EXCERPTED DATA >>

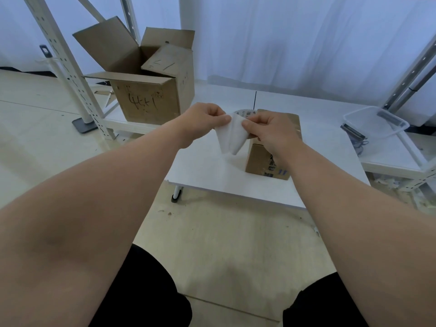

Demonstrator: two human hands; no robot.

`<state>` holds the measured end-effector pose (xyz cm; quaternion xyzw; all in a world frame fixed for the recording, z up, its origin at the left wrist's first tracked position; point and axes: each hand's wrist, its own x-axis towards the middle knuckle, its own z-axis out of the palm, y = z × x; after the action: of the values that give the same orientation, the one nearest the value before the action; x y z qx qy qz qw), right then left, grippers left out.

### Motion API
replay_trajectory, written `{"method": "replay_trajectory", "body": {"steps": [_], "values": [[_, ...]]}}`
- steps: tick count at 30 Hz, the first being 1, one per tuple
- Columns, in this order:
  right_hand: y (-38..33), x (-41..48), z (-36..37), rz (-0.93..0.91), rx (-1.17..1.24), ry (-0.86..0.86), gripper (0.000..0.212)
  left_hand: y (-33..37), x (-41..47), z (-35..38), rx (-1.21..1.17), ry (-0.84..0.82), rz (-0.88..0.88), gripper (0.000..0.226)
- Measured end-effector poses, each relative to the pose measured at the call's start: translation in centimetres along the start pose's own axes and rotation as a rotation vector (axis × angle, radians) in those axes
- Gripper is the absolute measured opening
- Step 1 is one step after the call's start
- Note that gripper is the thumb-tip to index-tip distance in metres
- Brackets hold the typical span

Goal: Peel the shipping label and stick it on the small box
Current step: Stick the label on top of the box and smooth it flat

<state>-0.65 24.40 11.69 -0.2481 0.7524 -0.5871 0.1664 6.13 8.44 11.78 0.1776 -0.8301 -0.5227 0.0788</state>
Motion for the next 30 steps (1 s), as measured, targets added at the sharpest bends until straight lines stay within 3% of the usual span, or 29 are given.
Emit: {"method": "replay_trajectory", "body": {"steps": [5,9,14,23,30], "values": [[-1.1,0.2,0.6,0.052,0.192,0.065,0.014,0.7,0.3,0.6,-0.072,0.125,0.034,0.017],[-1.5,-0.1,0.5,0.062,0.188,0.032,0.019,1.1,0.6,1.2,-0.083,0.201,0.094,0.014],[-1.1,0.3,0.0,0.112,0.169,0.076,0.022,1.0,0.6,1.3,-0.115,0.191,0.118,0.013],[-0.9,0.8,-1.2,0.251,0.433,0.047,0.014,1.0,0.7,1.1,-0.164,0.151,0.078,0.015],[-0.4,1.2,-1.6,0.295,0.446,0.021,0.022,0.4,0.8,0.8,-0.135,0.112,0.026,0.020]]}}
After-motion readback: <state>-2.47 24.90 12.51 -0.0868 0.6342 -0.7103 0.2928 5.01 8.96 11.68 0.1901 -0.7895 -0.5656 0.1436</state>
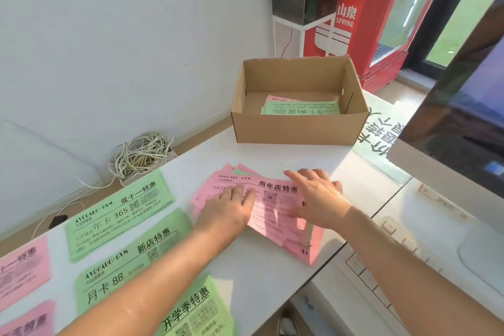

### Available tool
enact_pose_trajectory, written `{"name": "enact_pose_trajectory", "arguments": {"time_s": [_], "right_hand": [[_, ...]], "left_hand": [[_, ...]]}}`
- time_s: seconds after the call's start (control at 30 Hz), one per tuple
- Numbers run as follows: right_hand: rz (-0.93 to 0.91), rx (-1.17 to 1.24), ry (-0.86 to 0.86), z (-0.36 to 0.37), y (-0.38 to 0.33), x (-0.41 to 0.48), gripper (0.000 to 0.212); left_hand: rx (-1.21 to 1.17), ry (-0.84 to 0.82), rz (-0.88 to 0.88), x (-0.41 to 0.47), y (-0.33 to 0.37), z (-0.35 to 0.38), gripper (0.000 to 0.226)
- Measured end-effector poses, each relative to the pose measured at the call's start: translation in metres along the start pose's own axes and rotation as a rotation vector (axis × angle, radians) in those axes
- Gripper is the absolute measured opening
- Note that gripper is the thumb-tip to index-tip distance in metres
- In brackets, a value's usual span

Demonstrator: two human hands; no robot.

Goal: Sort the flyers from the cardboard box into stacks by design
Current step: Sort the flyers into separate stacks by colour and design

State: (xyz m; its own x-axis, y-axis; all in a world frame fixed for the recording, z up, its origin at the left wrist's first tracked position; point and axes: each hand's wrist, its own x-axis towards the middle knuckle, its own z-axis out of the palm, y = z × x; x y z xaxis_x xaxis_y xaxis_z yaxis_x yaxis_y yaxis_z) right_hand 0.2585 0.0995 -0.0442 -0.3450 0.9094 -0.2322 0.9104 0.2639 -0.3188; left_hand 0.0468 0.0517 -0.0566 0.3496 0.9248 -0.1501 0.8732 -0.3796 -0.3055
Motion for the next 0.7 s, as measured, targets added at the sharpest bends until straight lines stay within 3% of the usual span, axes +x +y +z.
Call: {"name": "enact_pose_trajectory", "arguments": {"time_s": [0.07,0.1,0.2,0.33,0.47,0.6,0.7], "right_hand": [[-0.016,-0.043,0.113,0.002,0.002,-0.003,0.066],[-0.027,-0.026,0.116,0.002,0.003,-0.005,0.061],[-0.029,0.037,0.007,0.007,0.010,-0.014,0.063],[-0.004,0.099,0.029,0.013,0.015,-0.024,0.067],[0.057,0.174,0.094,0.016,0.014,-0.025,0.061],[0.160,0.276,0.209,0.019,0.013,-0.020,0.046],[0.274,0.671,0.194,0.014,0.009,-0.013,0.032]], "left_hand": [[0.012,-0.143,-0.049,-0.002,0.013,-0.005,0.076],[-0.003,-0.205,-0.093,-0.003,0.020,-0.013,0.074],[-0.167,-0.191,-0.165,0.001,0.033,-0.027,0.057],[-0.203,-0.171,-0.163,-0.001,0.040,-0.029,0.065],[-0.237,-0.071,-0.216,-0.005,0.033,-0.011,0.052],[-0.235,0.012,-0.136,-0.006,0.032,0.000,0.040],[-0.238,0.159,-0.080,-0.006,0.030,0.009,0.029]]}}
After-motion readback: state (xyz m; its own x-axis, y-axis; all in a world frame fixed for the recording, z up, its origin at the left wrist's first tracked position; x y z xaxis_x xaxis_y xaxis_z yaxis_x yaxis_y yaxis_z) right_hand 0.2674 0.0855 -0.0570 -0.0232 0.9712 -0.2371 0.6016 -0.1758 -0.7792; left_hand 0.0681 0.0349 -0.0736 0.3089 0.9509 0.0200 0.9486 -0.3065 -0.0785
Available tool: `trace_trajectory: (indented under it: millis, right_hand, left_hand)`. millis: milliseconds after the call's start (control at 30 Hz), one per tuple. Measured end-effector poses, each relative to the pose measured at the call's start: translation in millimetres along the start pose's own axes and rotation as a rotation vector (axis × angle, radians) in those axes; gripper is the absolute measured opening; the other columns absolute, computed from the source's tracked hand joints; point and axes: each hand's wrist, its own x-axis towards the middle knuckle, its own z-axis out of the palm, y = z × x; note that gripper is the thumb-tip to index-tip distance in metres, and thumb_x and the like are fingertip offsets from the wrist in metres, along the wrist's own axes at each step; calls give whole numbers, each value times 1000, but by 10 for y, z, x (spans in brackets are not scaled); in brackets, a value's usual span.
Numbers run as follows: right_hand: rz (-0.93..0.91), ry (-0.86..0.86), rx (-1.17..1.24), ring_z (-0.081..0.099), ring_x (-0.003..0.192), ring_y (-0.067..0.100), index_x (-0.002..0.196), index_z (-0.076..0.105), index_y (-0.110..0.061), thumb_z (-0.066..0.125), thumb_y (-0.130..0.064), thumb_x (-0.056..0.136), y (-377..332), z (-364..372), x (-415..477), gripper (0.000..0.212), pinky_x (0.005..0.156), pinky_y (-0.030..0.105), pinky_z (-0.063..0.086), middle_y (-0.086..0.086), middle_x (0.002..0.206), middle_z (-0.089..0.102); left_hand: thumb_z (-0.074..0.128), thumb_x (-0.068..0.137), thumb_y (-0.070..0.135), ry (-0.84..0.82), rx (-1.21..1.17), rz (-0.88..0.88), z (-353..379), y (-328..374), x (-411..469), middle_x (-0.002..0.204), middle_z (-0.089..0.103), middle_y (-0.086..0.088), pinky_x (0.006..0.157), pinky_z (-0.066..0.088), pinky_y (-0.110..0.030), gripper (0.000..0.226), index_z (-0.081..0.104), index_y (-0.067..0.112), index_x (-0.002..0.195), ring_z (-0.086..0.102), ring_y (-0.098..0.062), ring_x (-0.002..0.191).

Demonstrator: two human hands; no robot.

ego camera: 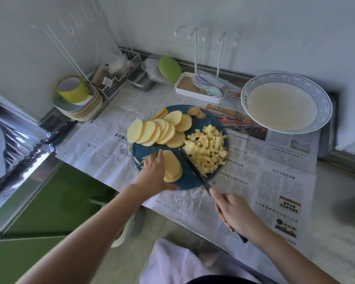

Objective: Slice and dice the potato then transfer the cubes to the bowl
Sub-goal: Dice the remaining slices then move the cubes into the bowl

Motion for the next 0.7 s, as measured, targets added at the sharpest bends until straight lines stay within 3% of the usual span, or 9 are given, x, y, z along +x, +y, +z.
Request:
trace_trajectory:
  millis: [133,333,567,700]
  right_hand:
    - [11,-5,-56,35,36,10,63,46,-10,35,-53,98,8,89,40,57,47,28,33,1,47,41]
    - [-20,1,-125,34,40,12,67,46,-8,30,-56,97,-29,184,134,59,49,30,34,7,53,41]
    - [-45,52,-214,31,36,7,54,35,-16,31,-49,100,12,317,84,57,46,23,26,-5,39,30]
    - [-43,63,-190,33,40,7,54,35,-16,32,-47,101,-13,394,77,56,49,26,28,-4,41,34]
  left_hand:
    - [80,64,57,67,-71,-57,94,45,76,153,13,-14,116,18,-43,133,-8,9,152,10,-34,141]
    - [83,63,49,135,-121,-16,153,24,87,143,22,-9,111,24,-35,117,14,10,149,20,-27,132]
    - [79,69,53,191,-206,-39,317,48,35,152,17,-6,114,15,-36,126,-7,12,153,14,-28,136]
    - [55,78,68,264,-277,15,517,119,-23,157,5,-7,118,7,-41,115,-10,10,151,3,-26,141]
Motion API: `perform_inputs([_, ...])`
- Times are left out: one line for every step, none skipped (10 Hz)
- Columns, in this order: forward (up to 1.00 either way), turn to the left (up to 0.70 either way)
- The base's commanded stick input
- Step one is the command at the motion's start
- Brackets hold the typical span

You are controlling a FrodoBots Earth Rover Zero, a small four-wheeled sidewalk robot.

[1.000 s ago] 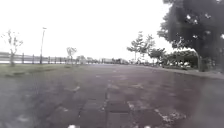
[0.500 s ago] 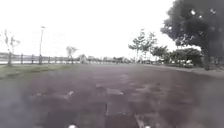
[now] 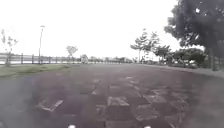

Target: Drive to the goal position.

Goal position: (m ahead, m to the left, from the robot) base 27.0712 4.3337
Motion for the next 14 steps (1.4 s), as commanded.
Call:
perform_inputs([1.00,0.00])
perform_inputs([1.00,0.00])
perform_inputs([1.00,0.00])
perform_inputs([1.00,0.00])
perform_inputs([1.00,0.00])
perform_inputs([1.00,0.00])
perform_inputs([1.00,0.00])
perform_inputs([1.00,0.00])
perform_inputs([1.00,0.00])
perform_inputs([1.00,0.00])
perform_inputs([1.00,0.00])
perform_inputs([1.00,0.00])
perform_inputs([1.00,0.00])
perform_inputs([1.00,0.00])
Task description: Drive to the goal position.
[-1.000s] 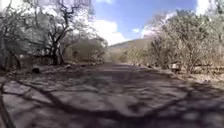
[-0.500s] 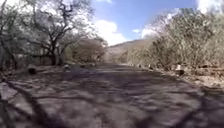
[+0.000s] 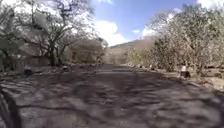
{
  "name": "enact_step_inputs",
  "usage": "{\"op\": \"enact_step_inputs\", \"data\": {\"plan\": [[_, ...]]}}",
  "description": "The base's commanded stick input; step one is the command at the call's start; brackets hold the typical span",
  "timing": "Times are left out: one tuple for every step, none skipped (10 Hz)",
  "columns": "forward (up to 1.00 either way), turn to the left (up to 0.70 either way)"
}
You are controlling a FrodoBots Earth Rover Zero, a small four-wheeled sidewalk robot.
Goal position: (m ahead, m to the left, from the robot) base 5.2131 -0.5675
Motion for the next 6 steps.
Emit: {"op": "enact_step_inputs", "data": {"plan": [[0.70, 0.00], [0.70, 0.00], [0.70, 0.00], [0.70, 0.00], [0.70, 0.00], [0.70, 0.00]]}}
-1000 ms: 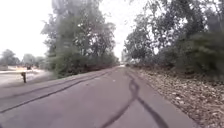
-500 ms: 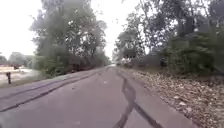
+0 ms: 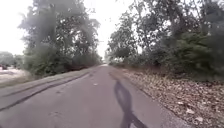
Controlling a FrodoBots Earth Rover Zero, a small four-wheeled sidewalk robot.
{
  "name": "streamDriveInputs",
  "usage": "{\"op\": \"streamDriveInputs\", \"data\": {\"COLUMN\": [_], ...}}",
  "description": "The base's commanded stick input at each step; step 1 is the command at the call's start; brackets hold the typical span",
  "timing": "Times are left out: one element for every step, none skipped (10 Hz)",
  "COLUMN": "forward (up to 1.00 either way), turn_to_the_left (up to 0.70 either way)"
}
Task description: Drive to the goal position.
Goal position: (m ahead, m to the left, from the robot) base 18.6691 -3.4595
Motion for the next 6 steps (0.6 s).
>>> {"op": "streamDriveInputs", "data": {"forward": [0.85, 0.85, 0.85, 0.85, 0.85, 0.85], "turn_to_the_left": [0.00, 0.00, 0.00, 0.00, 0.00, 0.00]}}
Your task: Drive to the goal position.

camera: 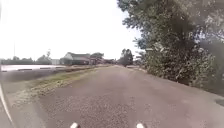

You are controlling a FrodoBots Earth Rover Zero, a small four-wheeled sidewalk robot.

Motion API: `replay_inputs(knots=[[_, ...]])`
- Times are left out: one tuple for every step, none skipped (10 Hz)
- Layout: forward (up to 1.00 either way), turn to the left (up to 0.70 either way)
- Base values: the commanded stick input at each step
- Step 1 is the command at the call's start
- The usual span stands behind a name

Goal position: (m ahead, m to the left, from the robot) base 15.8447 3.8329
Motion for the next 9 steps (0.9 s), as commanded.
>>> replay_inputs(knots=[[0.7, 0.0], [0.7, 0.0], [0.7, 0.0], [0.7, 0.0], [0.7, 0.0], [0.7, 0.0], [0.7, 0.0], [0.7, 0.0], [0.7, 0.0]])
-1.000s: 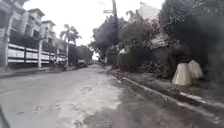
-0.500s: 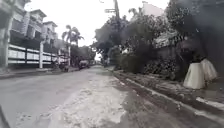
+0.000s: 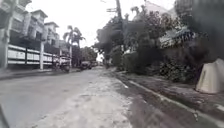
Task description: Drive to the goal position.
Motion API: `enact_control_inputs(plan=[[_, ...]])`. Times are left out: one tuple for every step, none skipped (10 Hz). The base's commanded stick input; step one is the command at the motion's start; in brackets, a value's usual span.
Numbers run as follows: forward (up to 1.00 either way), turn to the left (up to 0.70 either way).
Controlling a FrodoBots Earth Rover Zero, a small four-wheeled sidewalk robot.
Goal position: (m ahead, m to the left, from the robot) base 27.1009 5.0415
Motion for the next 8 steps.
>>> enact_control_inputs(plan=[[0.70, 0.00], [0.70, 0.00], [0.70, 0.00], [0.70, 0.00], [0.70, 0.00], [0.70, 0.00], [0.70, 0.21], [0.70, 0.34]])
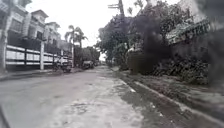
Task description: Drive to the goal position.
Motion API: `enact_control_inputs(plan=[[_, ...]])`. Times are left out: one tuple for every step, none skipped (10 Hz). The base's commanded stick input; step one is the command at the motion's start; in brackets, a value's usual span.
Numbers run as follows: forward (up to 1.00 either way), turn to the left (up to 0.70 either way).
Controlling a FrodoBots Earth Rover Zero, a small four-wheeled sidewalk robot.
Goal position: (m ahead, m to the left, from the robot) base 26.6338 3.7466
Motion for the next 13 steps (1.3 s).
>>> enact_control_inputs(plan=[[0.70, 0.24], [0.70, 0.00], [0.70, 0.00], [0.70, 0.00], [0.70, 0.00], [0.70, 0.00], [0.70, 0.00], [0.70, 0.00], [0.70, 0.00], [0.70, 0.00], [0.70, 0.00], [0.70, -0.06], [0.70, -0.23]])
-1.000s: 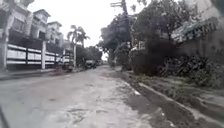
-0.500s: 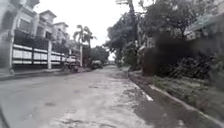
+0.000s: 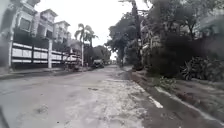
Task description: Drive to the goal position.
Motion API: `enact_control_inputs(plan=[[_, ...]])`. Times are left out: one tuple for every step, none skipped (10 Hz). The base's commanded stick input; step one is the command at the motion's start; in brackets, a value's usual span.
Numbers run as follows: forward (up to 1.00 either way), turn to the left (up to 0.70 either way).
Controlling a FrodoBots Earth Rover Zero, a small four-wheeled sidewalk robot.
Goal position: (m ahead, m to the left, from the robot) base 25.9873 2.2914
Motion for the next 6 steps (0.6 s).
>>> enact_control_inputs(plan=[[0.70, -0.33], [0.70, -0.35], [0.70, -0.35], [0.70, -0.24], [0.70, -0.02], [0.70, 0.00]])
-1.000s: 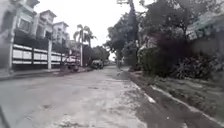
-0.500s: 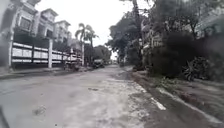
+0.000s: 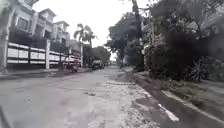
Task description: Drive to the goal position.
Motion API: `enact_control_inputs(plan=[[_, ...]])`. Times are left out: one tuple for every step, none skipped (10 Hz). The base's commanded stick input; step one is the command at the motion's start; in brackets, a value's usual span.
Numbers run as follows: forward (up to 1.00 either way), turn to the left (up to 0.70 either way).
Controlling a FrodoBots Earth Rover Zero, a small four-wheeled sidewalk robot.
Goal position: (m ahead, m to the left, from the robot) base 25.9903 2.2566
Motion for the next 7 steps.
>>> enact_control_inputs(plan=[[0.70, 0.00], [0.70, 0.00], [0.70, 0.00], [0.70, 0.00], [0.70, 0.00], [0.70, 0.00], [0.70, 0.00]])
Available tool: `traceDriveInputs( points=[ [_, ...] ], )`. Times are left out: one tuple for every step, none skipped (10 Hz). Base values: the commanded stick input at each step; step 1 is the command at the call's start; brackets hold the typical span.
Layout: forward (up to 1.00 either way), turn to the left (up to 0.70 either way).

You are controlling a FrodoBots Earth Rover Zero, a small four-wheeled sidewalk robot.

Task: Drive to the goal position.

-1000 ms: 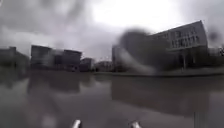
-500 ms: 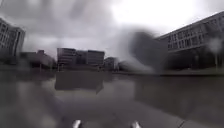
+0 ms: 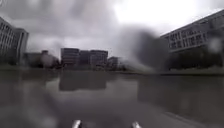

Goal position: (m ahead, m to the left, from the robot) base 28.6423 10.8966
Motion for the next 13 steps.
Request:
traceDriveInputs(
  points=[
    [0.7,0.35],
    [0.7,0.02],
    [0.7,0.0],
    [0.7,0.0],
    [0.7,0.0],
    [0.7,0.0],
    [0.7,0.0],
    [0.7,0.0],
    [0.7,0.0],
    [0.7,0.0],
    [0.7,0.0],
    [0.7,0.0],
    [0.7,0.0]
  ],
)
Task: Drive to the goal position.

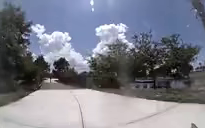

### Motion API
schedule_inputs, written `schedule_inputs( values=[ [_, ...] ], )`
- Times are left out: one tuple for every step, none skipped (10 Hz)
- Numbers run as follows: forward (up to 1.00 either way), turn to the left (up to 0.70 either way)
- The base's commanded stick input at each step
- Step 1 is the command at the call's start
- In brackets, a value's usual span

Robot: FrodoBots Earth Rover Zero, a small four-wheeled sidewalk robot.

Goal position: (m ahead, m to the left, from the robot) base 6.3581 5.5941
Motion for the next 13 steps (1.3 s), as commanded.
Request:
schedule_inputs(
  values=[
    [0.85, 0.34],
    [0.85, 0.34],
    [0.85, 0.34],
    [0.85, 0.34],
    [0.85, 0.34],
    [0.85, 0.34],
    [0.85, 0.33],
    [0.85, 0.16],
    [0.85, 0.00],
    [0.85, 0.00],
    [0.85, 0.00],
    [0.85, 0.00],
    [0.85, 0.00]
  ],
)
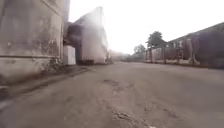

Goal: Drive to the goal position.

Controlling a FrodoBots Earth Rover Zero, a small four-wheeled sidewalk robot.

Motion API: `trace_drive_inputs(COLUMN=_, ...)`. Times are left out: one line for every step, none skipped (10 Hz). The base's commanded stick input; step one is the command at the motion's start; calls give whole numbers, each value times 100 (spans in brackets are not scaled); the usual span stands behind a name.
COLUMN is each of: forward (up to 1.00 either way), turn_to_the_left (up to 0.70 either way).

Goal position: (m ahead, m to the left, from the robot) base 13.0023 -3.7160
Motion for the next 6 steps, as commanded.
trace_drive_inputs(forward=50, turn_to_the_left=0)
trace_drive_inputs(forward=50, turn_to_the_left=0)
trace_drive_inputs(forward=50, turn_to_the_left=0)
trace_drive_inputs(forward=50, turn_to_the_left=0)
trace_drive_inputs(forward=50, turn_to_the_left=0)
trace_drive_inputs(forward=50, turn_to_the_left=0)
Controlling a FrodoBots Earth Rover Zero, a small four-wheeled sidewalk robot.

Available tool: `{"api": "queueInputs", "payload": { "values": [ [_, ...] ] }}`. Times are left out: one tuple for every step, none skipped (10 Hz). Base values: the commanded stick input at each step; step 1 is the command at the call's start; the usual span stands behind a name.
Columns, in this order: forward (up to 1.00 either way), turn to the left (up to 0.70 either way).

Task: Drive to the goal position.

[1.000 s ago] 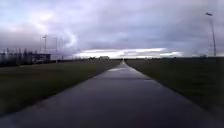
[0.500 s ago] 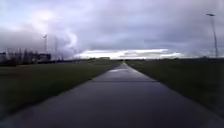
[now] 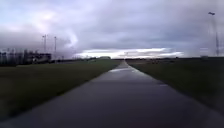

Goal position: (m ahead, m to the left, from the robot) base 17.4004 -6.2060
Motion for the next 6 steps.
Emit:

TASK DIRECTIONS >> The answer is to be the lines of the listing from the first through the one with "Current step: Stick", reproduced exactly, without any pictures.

RESPONSE BOX >>
Demonstrator: two human hands; no robot.

`<state>` holds the measured end-effector pose (xyz cm; quaternion xyzw; all in a world frame fixed for the recording, z up, its origin at the left wrist's first tracked position; point and axes: each hand's wrist, its own x-axis towards the middle knuckle, its own z-axis out of the palm, y = z × x; after the action: of the values that give the same orientation, the one nearest the value before the action; x y z qx qy qz qw), right then left, grippers left out.

### Motion API
replay_trajectory, written `{"method": "replay_trajectory", "body": {"steps": [_], "values": [[_, ...]]}}`
- steps: tick count at 30 Hz, the first being 1, one per tuple
- Columns, in this order:
  right_hand: y (-38..33), x (-41..48), z (-36..37), rz (-0.93..0.91), rx (-1.17..1.24), ry (-0.86..0.86), gripper (0.000..0.212)
  left_hand: y (-33..37), x (-41..47), z (-35..38), rx (-1.21..1.17), ry (-0.84..0.82), rz (-0.88..0.88), gripper (0.000..0.226)
- Measured end-effector poses, each relative to the pose measured at the call's start: translation in centimetres along the start pose's own axes and rotation as a rotation vector (axis × angle, radians) in those axes
- Gripper is the absolute measured opening
- Step 1 is one step after the call's start
- Note that gripper is the thumb-tip to index-tip distance in metres
- Brackets hold the typical span

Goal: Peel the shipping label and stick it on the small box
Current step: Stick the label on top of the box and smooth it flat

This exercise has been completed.